_What is required_
Would you write out the whole listing below exactly as given?
━━━━━━━━━━
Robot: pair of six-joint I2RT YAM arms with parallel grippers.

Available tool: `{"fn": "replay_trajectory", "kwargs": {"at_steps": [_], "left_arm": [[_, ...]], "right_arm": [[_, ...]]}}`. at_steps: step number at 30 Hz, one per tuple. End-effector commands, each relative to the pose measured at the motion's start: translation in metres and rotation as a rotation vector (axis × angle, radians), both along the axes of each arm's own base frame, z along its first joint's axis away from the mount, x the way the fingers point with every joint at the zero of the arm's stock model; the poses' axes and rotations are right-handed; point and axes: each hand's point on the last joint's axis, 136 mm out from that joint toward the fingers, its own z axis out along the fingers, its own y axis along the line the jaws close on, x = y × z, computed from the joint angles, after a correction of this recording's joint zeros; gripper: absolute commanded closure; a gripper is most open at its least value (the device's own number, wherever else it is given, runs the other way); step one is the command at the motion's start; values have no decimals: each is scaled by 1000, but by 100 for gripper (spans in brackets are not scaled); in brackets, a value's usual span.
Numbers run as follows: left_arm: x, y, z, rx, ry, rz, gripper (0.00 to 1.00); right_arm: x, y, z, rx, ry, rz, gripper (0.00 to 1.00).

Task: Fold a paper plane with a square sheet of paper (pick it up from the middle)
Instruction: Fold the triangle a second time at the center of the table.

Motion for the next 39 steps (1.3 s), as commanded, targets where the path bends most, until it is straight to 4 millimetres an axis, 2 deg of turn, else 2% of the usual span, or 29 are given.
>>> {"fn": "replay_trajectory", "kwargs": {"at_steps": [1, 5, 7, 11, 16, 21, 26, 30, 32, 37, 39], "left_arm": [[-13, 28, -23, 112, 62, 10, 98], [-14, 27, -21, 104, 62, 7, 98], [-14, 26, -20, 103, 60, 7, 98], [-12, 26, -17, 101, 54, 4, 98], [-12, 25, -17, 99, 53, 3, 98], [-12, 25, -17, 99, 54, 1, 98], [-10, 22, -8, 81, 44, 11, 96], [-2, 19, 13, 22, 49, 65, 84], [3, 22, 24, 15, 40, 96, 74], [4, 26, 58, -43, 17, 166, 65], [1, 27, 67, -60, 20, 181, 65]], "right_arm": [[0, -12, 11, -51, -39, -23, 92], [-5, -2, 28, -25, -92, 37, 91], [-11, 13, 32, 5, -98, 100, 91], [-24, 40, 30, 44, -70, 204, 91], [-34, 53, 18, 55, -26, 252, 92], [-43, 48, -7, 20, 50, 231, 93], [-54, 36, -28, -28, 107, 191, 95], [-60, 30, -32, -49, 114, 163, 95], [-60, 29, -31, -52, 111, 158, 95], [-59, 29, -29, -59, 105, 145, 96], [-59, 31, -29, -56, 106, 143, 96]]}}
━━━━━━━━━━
_Answer box_
Robot: pair of six-joint I2RT YAM arms with parallel grippers.

Available tool: `{"fn": "replay_trajectory", "kwargs": {"at_steps": [_], "left_arm": [[_, ...]], "right_arm": [[_, ...]]}}`. at_steps: step number at 30 Hz, one per tuple. End-effector commands, each relative to the pose measured at the motion's start: translation in metres and rotation as a rotation vector (axis × angle, radians), both along the axes of each arm's own base frame, z along its first joint's axis away from the mount, x the way the fingers point with every joint at the zero of the arm's stock model; the poses' axes and rotations are right-handed; point and axes: each hand's point on the last joint's axis, 136 mm out from that joint toward the fingers, its own z axis out along the fingers, its own y axis along the line the jaws close on, x = y × z, computed from the joint angles, after a correction of this recording's joint zeros; gripper: absolute commanded closure; a gripper is most open at its least value (the device's own number, wherever else it is given, runs the other way); step one is the command at the motion's start; values have no decimals: each is scaled by 1000, but by 100 for gripper (spans in brackets are not scaled); in brackets, a value's usual span.
Numbers run as follows: left_arm: x, y, z, rx, ry, rz, gripper (0.00 to 1.00); right_arm: x, y, z, rx, ry, rz, gripper (0.00 to 1.00).

Task: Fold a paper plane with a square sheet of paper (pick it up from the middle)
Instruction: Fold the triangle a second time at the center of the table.

Motion for the next 39 steps (1.3 s), as commanded, targets where the path bends most, until it is straight to 4 millimetres an axis, 2 deg of turn, else 2% of the usual span, or 29 are given.
>>> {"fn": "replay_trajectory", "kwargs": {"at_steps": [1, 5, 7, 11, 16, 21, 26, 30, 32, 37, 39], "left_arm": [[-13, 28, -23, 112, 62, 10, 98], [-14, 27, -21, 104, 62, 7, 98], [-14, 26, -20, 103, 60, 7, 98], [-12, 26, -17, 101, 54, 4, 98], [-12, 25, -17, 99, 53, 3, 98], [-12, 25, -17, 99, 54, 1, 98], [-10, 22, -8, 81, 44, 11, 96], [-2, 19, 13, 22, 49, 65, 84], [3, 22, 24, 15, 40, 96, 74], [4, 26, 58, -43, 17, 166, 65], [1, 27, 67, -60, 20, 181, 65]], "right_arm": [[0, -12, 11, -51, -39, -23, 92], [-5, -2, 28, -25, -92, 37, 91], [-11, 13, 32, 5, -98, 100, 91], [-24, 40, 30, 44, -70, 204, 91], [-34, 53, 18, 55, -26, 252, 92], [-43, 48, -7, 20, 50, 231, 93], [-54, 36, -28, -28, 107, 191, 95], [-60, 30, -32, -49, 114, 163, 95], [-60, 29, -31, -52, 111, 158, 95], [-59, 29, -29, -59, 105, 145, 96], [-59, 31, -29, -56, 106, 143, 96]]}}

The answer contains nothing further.